**Instructions for the task:**
The answer must consist of each line of the records below that contains the string "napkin".
(Supplied material begins)
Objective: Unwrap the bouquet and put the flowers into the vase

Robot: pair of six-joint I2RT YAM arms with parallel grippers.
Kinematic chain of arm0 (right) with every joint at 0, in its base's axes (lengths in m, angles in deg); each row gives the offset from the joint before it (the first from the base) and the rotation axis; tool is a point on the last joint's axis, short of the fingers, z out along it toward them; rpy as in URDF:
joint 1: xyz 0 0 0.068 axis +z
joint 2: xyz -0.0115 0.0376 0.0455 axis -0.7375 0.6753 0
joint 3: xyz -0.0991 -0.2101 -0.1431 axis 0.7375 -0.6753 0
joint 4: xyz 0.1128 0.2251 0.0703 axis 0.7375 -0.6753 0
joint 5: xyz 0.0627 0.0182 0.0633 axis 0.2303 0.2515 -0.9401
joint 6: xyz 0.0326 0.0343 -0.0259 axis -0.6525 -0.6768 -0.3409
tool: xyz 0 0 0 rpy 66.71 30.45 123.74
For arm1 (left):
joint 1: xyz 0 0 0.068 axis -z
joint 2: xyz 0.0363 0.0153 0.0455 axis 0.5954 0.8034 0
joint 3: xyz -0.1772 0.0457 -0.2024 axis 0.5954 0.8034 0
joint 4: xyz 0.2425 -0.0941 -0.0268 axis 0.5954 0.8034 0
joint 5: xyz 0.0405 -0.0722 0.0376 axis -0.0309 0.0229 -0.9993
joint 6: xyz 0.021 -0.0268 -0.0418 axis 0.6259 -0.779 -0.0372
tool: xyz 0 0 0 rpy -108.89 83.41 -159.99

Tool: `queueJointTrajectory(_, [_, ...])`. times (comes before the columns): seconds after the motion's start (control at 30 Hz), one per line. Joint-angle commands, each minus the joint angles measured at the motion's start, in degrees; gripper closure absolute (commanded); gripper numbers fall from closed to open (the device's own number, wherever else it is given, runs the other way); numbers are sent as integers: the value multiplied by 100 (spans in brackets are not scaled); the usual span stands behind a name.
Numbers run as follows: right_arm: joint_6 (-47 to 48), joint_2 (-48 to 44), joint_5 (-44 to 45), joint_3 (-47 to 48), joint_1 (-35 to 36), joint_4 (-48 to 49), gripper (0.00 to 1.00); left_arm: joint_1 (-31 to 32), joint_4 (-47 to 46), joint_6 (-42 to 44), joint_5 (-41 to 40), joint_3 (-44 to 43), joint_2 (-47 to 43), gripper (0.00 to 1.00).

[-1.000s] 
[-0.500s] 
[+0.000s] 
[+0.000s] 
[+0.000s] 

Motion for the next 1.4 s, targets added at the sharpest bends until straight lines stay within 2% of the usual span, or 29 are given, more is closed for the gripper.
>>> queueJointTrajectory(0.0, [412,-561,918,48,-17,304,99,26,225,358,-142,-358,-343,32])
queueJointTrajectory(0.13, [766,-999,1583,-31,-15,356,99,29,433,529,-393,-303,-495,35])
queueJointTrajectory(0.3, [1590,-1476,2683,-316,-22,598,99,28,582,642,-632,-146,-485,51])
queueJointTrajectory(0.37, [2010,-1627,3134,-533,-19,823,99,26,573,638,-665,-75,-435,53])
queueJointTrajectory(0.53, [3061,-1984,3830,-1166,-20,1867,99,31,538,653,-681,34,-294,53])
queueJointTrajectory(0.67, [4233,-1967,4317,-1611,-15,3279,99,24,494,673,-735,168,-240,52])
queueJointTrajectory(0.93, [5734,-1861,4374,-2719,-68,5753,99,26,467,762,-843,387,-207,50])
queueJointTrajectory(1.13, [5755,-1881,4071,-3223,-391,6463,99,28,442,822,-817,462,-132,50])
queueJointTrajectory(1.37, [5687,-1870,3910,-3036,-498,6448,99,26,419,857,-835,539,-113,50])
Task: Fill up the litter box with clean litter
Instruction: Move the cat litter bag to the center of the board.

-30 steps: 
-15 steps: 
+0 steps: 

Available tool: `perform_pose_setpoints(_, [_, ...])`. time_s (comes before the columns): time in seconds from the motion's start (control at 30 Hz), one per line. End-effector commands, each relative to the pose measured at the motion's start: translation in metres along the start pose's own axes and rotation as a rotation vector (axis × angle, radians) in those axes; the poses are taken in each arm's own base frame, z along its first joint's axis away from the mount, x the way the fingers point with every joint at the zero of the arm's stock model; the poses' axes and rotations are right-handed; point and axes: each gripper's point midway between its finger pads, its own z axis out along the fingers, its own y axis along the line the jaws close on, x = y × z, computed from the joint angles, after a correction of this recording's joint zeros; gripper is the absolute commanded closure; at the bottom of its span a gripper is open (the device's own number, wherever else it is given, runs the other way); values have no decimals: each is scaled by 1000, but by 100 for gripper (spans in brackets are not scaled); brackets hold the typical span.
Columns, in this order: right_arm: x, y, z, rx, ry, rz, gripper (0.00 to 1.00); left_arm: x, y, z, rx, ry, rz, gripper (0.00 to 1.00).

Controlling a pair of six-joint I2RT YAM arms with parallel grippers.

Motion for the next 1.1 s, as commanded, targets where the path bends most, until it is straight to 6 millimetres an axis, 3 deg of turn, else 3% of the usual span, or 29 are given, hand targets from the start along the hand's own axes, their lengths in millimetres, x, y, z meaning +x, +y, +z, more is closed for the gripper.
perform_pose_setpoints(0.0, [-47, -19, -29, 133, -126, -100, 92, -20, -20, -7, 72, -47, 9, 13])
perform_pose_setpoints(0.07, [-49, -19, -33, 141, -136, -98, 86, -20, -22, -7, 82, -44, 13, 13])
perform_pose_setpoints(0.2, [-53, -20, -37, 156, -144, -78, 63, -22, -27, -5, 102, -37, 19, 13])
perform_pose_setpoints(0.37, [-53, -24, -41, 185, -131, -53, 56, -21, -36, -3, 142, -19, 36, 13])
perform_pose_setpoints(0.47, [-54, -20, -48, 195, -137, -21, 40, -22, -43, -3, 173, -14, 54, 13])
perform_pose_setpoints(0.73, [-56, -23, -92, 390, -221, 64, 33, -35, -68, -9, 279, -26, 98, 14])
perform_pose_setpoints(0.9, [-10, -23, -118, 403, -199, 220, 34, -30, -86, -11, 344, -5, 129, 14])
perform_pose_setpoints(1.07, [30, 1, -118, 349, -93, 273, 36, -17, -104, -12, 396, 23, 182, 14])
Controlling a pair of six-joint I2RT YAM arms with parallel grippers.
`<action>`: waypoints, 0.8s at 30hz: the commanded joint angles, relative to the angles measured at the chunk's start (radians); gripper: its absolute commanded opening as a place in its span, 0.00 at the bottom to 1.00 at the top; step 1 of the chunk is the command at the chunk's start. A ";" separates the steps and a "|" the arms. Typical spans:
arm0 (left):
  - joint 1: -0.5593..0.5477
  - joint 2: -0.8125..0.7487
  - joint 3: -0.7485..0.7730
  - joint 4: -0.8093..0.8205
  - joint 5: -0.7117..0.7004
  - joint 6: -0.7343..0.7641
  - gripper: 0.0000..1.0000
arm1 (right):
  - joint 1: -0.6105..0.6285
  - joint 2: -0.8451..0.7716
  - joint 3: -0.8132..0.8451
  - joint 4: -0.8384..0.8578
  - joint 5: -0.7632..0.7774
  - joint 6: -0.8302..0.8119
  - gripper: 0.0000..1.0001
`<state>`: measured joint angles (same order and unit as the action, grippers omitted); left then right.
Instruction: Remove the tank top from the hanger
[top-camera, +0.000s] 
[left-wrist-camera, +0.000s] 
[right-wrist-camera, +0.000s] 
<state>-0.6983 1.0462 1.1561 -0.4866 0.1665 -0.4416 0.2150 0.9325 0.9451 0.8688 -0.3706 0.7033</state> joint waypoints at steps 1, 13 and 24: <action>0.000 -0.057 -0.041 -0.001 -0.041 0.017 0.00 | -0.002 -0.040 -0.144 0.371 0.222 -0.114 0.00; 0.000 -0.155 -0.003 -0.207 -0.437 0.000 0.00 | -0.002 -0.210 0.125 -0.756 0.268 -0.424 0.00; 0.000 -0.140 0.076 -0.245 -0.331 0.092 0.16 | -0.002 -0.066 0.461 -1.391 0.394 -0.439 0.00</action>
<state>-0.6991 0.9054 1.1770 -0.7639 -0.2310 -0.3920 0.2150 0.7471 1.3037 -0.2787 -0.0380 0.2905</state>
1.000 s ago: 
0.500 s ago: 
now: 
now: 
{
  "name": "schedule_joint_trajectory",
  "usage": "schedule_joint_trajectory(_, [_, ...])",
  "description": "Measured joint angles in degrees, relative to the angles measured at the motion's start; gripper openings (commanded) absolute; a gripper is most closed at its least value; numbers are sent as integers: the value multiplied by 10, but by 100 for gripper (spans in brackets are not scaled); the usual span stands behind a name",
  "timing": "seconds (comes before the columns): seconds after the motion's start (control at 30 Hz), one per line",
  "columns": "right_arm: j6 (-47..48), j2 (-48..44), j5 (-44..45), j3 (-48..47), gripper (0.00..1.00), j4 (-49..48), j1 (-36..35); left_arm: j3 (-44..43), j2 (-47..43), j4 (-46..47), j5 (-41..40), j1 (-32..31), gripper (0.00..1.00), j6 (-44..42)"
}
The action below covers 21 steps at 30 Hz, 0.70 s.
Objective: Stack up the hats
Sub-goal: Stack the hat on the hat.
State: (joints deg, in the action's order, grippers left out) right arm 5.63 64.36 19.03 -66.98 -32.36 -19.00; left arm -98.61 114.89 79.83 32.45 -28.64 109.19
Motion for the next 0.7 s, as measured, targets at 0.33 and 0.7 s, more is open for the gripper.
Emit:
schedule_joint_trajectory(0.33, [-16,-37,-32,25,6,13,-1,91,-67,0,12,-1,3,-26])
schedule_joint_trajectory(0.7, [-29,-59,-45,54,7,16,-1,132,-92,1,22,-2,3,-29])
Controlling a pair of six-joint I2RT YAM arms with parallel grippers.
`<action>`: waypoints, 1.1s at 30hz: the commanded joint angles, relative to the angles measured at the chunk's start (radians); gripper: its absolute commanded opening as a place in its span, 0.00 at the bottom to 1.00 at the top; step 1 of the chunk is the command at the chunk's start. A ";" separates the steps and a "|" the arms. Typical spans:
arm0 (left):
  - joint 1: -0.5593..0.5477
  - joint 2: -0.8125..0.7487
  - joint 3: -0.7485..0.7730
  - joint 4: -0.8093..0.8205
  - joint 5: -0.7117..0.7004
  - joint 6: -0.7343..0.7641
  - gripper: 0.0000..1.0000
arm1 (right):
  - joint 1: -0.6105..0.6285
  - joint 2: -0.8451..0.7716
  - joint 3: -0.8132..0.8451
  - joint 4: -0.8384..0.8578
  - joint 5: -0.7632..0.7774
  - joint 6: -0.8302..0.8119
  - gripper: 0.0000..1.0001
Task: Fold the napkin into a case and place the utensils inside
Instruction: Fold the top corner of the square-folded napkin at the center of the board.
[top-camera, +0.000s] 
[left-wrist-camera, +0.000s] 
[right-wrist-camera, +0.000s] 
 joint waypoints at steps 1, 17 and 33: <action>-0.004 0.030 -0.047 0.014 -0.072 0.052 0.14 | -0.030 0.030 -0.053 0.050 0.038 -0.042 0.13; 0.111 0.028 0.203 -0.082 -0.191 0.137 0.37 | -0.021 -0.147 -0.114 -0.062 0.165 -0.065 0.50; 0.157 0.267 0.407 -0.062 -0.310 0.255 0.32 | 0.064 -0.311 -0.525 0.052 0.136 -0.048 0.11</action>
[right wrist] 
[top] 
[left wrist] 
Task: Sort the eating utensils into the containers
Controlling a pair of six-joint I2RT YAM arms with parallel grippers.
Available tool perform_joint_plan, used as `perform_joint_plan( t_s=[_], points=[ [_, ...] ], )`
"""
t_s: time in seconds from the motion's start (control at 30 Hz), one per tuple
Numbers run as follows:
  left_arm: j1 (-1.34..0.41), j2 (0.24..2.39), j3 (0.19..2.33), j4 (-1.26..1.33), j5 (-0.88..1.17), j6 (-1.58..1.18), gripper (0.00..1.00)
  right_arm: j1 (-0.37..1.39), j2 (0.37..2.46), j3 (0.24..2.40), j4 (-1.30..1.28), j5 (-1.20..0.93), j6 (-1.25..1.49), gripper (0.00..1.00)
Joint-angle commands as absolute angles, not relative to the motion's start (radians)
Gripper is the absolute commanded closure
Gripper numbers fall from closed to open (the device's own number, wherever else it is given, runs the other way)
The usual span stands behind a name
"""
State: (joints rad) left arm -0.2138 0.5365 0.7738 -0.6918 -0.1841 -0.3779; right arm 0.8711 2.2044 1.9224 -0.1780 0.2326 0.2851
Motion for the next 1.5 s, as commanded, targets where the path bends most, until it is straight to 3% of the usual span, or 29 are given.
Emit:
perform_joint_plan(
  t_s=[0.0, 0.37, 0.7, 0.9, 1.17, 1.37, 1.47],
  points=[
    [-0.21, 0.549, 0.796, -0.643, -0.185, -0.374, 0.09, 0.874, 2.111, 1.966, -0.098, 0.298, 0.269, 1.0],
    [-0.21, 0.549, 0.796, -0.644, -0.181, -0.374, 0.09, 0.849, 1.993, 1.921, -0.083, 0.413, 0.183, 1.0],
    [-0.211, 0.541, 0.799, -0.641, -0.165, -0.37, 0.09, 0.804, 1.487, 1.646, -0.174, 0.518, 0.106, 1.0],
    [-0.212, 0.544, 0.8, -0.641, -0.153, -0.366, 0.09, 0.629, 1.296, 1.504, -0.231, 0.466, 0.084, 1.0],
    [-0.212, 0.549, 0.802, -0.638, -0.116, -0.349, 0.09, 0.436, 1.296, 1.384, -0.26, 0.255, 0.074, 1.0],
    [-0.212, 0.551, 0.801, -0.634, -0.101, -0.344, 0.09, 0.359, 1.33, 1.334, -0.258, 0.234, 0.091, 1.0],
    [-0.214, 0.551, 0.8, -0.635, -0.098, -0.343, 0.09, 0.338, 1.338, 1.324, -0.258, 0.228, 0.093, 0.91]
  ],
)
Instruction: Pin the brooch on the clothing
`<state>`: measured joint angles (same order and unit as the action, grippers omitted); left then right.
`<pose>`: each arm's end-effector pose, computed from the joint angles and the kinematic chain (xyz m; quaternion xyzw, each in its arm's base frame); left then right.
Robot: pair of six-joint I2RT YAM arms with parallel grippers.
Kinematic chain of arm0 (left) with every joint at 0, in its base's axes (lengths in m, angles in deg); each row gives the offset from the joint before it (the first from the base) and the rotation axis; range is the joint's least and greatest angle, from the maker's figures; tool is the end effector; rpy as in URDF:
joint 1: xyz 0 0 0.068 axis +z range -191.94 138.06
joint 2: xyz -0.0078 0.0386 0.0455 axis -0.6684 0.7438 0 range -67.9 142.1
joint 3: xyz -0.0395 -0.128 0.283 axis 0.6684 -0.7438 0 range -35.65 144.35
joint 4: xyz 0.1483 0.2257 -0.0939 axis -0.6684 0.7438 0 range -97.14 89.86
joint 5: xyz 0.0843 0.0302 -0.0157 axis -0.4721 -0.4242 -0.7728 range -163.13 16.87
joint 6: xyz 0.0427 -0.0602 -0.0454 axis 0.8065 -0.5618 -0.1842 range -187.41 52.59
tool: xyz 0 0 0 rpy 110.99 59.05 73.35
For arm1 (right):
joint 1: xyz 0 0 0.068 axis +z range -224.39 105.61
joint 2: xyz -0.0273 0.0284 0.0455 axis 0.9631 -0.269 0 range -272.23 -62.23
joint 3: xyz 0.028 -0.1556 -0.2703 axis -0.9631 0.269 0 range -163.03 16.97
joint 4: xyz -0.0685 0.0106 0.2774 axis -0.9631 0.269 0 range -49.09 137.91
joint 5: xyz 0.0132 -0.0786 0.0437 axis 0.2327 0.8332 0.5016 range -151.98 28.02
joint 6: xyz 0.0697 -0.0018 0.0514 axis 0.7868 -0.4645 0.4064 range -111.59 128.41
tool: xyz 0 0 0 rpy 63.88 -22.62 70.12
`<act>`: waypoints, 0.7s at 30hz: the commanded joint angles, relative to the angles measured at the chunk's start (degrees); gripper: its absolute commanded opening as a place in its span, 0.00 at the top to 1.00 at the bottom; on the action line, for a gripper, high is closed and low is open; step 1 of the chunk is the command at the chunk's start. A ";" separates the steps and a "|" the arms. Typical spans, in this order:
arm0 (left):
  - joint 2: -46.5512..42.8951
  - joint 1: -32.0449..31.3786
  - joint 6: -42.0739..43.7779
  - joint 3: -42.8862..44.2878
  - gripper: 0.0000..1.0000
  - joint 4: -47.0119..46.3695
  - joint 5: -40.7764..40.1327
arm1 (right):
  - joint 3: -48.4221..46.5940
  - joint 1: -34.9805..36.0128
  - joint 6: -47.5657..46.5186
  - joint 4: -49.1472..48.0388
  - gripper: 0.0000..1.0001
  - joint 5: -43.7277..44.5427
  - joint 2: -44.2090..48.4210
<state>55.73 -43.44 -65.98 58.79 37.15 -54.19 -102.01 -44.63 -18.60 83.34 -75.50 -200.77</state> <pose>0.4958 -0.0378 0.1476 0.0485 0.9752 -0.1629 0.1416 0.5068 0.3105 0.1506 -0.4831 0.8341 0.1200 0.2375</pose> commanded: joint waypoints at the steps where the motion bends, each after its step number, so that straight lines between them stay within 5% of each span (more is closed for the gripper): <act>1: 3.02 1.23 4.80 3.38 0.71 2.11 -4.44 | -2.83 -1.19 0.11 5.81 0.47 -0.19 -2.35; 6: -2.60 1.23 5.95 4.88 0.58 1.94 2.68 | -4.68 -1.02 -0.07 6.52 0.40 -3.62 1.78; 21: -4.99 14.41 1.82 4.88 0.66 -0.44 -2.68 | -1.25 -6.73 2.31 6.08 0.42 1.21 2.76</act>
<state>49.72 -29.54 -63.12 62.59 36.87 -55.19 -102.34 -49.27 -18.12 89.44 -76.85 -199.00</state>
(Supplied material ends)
**Answer:**
Task: Fold the napkin into a case and place the utensils inside
Instruction: Fold the top corner of the square-folded napkin at the center of the board.

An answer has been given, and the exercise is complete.